Le capitali e le grandi città che hanno contatti in essere con la compagnia turca sono molte, da un lato all’altro del continente: Dakar, Accra, Banjul, Port Sudan, Freetown ma le commesse più importanti sono quelle in arrivo dal Marocco e dal Sudafrica, altro storico produttore di energia da fonti fossili o rinnovabili che nel 2022 vedrà l’approdo di ben tre centrali attraccate a Cape Town, Port Elizabeth e Richards bay, non lontano da Durban.

Anche la presenza del mare non sembra più essere un ostacolo tanto che la centrale galleggiante attraccata a Nacala, nel centro-nord del Mozambico raggiunge grazie alla rete locale addirittura lo Zambia, a oltre 700 km dalla costa.

Un settore strategico anche per rafforzare e ampliare le ambizioni geopolitiche di Istanbul: l’amministratore delegato di Karpowership è ormai una presenza fissa al fianco di Erdogan nelle missioni nel continente africano mentre alcuni commentatori ipotizzano un intervento diretto del governo turco negli affari di un’azienda medio-piccola in grado improvvisamente di far fronte a enormi investimenti.

Se le Powership sembrano essere una boccata di ossigeno provvidenziale per molte metropoli cresciute troppo in fretta e incapaci di far fronte a una domanda che aumenta di giorno in giorno, gli effetti sull’ambiente non sono altrettanto positivi dato che le turbine che alimentano i generatori perennemente in funzione sono spesso alimentate a olio combustibile pesante, un sottoprodotto della raffinazione del petrolio tanto economico quanto inquinante.

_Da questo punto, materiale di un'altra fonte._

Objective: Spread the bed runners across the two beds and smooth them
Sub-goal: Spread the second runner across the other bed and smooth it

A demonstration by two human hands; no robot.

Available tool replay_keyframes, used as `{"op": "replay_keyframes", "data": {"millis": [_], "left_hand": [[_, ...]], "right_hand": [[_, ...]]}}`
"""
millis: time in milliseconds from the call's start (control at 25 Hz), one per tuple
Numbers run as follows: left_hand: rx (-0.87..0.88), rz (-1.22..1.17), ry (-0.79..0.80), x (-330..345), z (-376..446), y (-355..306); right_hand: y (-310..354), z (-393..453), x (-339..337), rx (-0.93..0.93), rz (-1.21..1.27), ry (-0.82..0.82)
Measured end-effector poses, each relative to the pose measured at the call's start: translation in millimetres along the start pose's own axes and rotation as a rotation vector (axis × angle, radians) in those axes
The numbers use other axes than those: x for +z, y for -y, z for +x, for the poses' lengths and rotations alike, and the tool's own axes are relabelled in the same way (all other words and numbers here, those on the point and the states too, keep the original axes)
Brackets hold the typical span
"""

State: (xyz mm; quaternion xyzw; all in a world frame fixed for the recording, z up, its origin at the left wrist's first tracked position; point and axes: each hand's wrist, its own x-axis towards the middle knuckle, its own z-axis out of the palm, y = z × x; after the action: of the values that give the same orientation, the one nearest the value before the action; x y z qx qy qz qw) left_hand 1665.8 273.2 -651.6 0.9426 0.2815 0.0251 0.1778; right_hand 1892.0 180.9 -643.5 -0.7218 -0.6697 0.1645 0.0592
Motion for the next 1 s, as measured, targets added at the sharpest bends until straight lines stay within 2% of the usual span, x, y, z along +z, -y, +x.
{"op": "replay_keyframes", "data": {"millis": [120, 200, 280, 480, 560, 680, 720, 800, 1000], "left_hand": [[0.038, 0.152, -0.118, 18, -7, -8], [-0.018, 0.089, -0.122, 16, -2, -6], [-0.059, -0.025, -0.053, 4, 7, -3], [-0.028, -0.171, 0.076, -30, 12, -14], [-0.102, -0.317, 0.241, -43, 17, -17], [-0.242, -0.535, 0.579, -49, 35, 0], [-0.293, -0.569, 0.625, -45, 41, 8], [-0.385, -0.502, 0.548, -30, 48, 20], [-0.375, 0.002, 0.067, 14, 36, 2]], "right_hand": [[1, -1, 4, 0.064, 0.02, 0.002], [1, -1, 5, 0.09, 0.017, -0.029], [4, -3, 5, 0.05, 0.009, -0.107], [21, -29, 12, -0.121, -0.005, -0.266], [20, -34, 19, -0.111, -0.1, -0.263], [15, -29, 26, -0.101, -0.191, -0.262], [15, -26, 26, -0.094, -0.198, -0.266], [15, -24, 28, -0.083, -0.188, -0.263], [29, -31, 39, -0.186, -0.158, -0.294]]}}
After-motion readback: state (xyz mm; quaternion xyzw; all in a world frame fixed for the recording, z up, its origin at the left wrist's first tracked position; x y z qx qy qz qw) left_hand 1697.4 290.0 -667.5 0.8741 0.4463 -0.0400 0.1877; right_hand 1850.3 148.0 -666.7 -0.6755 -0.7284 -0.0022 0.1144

Per ovviare a questo problema è già in fase avanzata nella centrale di Dakar una riconversione sperimentale dei generatori, sostituendo l’olio combustibile con il gas. Una soluzione che punta a tagliare in maniera consistente le emissioni in atmosfera aumentando la sostenibilità della produzione ma che garantirebbe anche una maggiore autonomia delle centrali, che potrebbero collegarsi a gasdotti o a impianti di gassificazione anch’essi montati su grandi navi da affiancare alle Powership.

Nate come risposte provvisorie a problemi temporanei queste soluzioni sembrano invece sempre più stabili e definitive; la convenienza economica e politica nell’immediato nasconde però i rischi connessi a sub-appaltare a società estere la produzione di energia e a lungo termine la perdita di interesse verso gli investimenti nelle fonti pulite e rinnovabili.

Il futuro dell’energia sarà sul mare? Difficile a dirsi, di certo il fenomeno delle Powership ribalta le concezioni classiche del rapporto fra centri urbani e centrali e fra mare e terraferma, proponendo inoltre un modello flessibile ed estremamente dinamico da osservare con grande attenzione nel pensare alle città del futuro.